Les intempéries bloquent l’arrachage de 2400 ha de betteraves et chicorées

Raphaël Lecocq

De nombreuses machines sont « plantées » dans la zones des polders
Fnedt

Dans le Nord, la pluie met à mal les agriculteurs et les entreprises de travaux spécialisées dans l’arrachage, aux prises à des pertes d’exploitation et à une envolée des coûts de récolte.

Dans le meilleur des cas, c’est des débits de chantiers divisés par deux et des consommations de carburant multipliées par deux. Dans le pire des cas, c’est des tubercules et des racines immobilisés en terre, avec comme compte à rebours la fermeture programmée des sucreries en ce qui concerne les betteraves. Telles sont les conséquences des intempéries qui touchent le Nord depuis des semaines et qui entravent les machines de récolte, sous l’effet conjugué des pluies et des remontées d’eau dans la zone littorale des polders.
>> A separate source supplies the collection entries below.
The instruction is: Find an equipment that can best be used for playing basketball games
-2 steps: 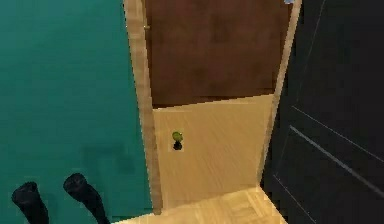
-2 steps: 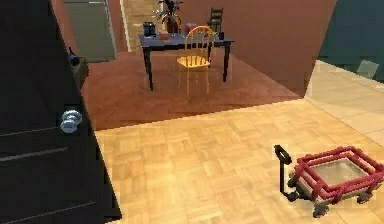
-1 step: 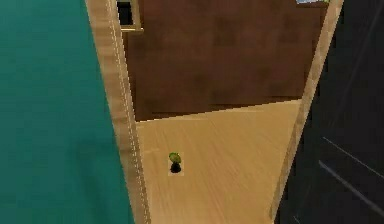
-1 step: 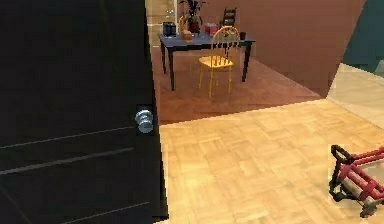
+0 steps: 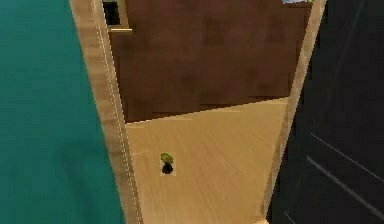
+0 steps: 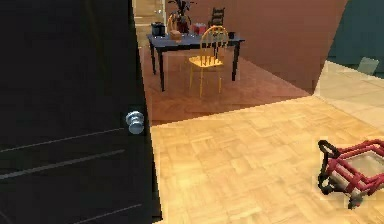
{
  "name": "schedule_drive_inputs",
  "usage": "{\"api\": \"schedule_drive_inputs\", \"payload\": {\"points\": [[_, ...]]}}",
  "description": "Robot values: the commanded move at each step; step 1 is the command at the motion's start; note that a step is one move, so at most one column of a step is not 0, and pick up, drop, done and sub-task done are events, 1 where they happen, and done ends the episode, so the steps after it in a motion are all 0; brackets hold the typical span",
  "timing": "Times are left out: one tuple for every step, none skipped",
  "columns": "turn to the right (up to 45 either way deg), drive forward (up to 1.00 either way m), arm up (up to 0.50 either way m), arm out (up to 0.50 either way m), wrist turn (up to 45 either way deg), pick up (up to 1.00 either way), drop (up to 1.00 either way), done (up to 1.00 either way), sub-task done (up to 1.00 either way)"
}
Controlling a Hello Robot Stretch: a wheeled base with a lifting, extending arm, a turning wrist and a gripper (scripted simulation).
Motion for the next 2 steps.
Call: {"api": "schedule_drive_inputs", "payload": {"points": [[9.0,0.0,0.0,0.0,0.0,0.0,0.0,0.0,0.0],[0.0,0.85,0.0,0.0,0.0,0.0,0.0,0.0,0.0]]}}
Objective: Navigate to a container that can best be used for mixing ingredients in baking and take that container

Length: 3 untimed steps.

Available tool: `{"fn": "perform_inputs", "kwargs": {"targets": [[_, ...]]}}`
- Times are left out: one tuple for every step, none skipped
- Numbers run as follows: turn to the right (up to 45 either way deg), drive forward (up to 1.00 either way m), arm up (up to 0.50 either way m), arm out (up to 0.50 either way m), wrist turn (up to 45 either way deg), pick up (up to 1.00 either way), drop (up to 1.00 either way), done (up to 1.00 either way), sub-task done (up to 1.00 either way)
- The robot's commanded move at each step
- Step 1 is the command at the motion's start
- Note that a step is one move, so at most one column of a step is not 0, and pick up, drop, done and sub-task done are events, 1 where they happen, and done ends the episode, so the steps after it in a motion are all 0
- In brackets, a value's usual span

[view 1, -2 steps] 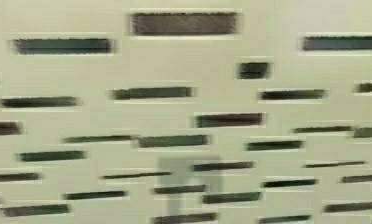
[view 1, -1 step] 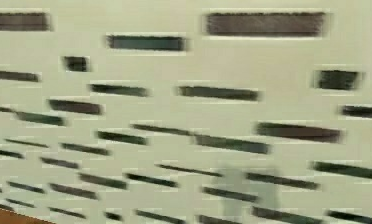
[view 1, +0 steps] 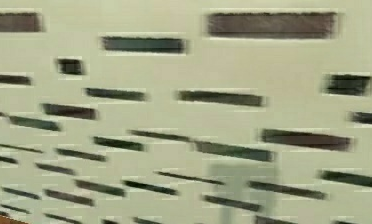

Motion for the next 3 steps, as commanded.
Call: {"fn": "perform_inputs", "kwargs": {"targets": [[45.0, 0.00, 0.00, 0.00, 0.0, 0.00, 0.00, 0.00, 0.00], [33.0, 0.00, 0.00, 0.00, 0.0, 0.00, 0.00, 0.00, 0.00], [0.0, 0.25, 0.00, 0.00, 0.0, 0.00, 0.00, 0.00, 0.00]]}}
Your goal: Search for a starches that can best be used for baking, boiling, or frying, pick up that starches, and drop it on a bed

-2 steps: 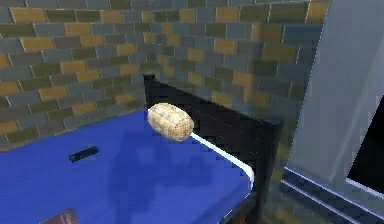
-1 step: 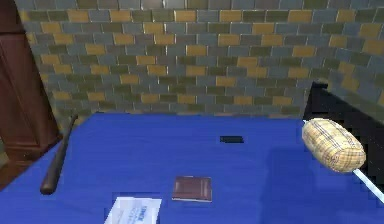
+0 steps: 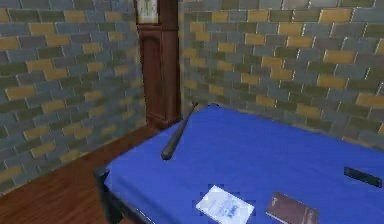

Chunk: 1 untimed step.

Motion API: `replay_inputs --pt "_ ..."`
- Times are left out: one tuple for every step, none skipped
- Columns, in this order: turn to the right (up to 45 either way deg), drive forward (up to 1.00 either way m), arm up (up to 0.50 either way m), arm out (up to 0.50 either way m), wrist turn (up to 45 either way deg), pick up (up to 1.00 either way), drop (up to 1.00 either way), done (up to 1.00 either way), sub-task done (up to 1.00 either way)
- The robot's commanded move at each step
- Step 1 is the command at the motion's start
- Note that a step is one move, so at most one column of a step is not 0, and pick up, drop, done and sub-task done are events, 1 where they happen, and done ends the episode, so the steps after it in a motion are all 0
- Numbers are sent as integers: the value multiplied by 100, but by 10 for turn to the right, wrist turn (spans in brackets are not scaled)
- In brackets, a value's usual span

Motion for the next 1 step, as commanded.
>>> replay_inputs --pt "450 0 0 0 0 0 0 0 0"
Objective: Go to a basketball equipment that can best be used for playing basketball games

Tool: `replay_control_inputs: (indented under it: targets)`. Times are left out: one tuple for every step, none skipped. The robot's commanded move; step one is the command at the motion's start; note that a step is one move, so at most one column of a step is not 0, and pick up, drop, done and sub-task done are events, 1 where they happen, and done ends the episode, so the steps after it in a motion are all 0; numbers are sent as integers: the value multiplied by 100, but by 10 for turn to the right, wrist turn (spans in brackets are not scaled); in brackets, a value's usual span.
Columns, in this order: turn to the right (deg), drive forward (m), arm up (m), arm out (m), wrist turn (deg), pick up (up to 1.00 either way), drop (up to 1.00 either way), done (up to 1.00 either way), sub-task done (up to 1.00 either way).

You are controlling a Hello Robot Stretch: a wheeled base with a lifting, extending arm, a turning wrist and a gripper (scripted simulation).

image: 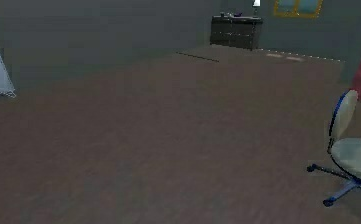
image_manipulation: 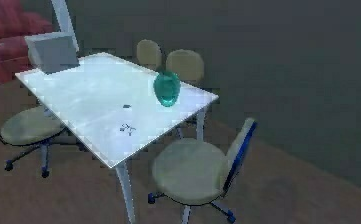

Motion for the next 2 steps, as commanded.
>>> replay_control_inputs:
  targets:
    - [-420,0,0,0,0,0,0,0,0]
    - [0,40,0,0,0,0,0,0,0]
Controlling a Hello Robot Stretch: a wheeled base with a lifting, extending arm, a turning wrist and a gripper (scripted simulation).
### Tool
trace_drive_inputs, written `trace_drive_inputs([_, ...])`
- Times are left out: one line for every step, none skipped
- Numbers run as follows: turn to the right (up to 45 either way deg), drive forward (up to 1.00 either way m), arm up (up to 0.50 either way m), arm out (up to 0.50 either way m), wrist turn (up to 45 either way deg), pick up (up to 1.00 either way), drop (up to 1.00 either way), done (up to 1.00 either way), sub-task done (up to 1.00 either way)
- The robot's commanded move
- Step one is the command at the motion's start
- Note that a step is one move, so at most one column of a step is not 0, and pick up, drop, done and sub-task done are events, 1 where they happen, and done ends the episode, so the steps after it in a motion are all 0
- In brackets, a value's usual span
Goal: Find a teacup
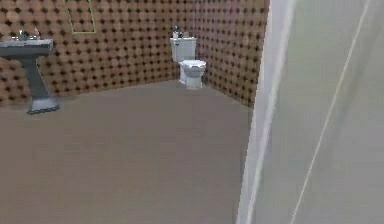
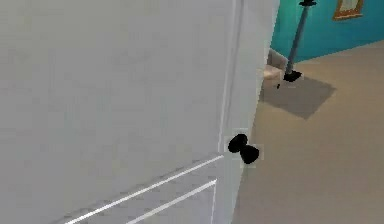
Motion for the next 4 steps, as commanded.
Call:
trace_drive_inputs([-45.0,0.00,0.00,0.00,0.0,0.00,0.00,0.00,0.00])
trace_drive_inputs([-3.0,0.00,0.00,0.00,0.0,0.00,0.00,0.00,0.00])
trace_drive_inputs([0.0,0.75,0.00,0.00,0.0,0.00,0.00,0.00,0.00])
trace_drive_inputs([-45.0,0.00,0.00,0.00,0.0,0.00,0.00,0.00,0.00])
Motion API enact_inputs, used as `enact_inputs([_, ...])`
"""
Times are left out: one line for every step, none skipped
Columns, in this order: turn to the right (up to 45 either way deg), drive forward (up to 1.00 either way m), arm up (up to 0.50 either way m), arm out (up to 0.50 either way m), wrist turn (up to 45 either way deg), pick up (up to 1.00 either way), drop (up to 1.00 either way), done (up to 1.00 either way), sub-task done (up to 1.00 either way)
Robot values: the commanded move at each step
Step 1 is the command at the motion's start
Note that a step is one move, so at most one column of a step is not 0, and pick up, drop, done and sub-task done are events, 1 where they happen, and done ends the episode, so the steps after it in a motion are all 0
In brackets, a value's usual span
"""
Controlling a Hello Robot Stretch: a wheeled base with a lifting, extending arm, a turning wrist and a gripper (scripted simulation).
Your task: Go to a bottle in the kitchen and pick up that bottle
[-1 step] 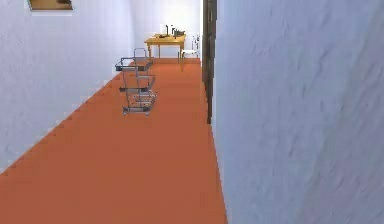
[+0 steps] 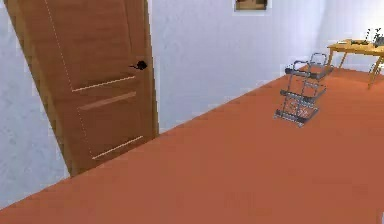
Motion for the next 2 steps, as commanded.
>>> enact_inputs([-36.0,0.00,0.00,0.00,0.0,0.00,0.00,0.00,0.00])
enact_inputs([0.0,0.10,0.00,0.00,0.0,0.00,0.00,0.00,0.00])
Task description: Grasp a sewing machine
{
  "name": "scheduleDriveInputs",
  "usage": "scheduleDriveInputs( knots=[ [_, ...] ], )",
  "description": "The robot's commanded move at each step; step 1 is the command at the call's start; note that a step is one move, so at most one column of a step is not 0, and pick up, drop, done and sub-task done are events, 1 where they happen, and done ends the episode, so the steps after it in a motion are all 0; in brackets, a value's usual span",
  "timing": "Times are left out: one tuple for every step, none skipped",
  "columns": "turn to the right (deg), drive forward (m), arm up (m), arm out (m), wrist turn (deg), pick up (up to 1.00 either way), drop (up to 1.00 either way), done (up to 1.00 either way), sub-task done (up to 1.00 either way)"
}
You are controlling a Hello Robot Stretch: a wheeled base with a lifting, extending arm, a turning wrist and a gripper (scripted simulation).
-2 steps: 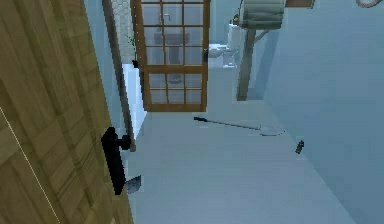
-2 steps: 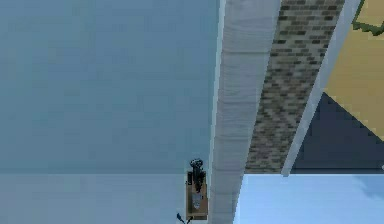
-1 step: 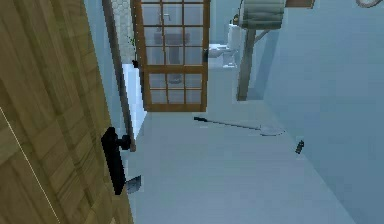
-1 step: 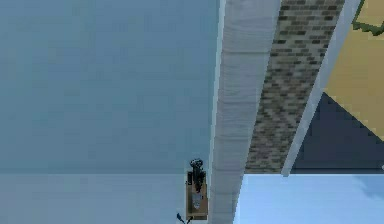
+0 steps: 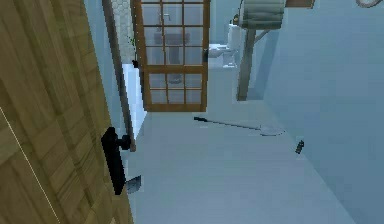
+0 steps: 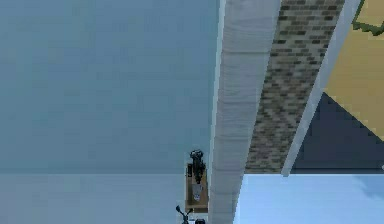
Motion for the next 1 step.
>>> scheduleDriveInputs(
  knots=[
    [0.0,0.0,0.0,0.0,0.0,0.0,0.0,1.0,0.0]
  ],
)
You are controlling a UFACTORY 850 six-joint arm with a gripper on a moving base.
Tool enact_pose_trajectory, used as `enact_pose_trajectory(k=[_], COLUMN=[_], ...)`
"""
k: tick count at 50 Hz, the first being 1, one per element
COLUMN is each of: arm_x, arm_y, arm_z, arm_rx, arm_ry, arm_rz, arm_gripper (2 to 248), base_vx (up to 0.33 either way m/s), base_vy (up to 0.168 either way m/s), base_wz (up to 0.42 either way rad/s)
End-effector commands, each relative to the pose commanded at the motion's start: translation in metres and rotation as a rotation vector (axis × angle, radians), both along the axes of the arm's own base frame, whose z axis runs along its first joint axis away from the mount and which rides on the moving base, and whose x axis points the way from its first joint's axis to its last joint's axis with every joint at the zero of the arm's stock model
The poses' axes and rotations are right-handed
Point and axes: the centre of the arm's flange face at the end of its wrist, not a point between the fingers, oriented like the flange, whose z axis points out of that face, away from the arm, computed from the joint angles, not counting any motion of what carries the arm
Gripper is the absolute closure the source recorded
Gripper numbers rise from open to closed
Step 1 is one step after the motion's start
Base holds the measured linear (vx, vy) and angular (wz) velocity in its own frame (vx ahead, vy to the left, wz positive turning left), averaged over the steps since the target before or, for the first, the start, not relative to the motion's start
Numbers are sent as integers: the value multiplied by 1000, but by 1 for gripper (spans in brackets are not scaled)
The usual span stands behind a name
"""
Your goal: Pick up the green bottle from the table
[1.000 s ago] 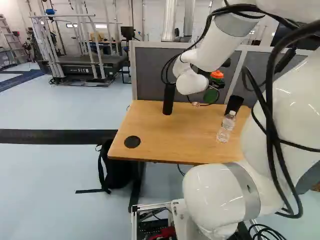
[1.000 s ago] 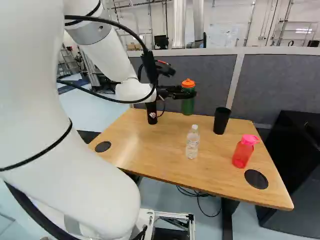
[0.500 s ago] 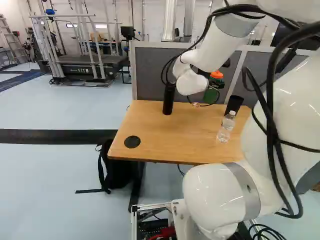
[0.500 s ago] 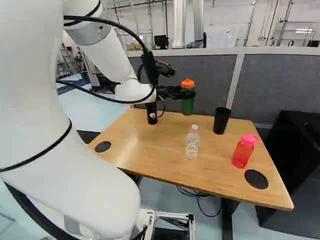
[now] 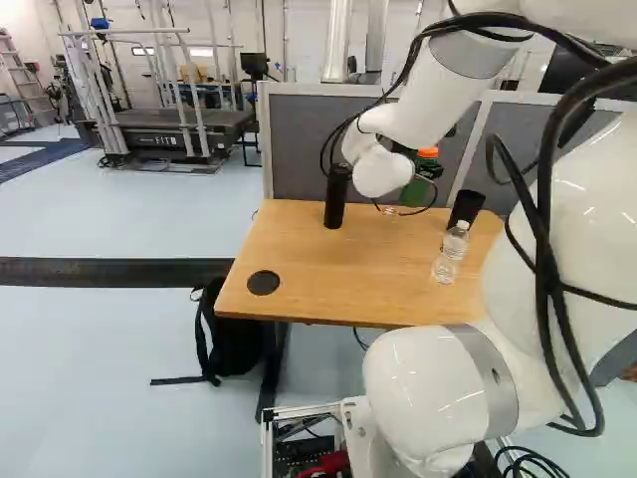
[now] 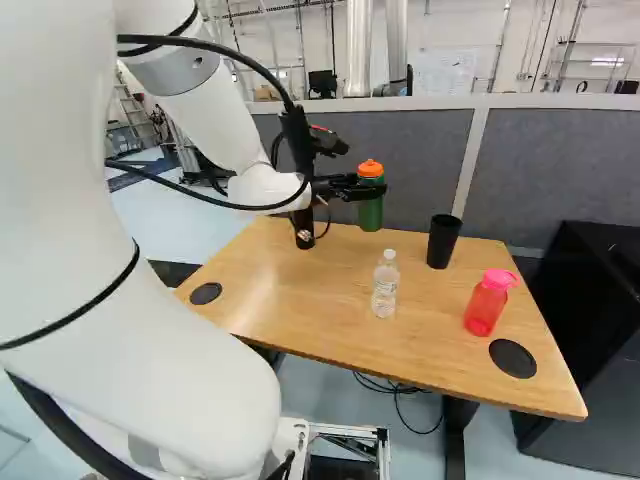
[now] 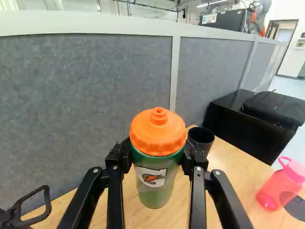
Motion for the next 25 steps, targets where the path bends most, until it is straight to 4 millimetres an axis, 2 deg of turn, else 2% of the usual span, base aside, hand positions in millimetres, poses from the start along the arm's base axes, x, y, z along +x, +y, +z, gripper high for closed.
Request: enact_pose_trajectory(k=[25], arm_x=[-17], arm_y=[10], arm_z=[-16], arm_rx=[-20], arm_ry=[6], arm_rz=[142], arm_gripper=[128], base_vx=[0], base_vy=[0], base_wz=[0])
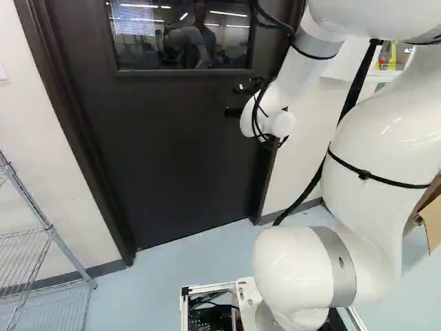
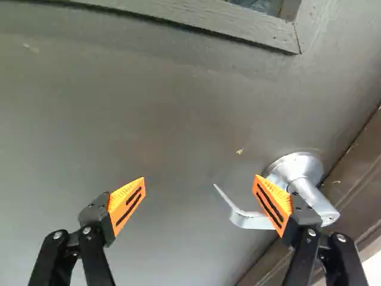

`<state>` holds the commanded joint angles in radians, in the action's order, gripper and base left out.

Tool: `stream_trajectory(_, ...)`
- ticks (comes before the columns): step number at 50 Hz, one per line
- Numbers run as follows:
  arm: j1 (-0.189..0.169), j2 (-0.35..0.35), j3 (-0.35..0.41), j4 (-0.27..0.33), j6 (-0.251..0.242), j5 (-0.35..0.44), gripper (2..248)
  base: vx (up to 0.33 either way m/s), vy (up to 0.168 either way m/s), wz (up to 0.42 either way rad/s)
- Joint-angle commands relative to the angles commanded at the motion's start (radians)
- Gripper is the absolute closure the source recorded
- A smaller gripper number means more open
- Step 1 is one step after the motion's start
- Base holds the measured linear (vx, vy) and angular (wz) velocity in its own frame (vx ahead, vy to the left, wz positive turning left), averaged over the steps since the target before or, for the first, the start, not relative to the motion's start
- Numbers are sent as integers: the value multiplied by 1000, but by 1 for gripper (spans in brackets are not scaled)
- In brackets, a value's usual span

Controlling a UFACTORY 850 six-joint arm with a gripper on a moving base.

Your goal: Open the door and move inside

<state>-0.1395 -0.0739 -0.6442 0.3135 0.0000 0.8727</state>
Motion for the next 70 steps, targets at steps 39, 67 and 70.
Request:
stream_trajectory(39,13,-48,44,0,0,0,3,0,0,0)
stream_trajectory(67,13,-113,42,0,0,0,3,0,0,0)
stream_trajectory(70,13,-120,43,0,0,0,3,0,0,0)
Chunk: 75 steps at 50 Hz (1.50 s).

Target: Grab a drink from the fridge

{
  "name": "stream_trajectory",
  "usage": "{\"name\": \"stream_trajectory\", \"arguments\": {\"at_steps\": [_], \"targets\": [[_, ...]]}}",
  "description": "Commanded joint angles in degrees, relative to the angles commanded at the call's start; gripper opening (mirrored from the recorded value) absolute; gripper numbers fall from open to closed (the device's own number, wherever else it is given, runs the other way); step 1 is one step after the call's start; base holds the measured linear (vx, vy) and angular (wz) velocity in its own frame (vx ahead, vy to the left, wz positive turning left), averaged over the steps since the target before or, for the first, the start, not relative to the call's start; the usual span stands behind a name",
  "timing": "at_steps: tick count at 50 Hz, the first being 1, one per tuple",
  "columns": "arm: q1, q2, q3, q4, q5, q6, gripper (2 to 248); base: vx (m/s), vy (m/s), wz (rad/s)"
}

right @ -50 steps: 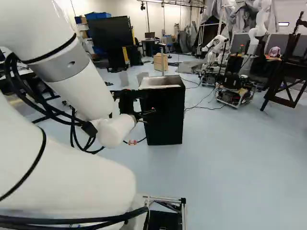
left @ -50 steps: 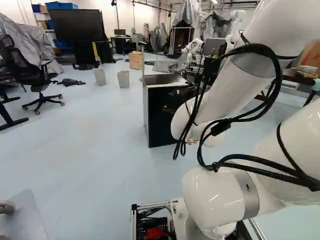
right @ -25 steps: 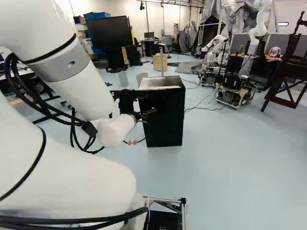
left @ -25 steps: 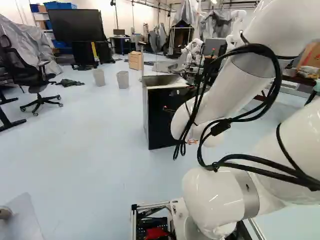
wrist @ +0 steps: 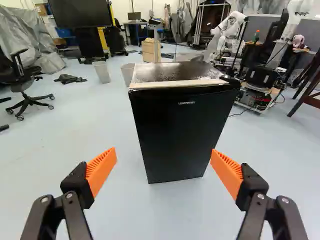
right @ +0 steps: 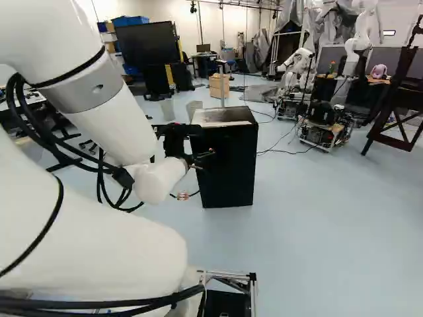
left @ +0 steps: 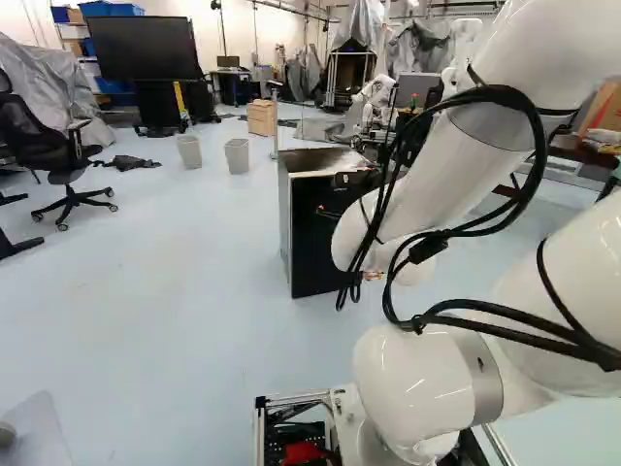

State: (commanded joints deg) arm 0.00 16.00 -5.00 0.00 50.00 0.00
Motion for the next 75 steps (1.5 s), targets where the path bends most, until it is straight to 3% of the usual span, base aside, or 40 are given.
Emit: {"name": "stream_trajectory", "arguments": {"at_steps": [75], "targets": [[0.00, 0.00, 0.00, 0.00, 0.00, 0.00, 247, 0.095, 0.083, 0.005]]}}
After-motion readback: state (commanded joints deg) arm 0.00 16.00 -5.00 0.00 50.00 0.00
Malgré les équipements et le savoir-faire des entrepreneurs, de nombreuses machines sont « plantées ». « L'eau qui arrive du ciel et remonte du sol a du mal à s’évacuer, explique Jean-Marie Lemaire, Président de l’Union Régionale EDT Nord-Pas-De-Calais et Picardie. Comme les entrepreneurs de travaux agricoles doivent attendre 8 à 10 jours sans qu’il ne pleuve, les chantiers de récolte sont considérablement retardés actuellement ».

Des risques de pertes d’emploi

Si les arrachages ne reprennent pas rapidement, des situations très tendues vont apparaître et certaines entreprises ne pourront pas s’en remettre. La Fédération nationale des entrepreneurs des territoires (Fnedt)  rappelle qu'il s’agit essentiellement de petites structures, avec une dizaine de salariés en moyenne. Une quarantaine d’entreprises de travaux agricoles employant 400 salariés sont donc concernées par l’arrachage de betteraves et de chicorées dans la région. Ces entreprises maintiennent un tissu économique majeur en milieu rural. Pour l’heure, les entrepreneurs de travaux agricoles s’organisent pour répondre à la demande de leurs clients. Mais si ces chantiers peuvent reprendre, ce sera avec un coût supérieur car les temps de travaux sont allongés. Pour faire face à ces surcoûts de carburant, de main d’œuvre et de maintenance, un réajustement des prix devient obligatoire. Gérard Napias, président de la Fnedt, est attendu sur place le mardi 18 décembre.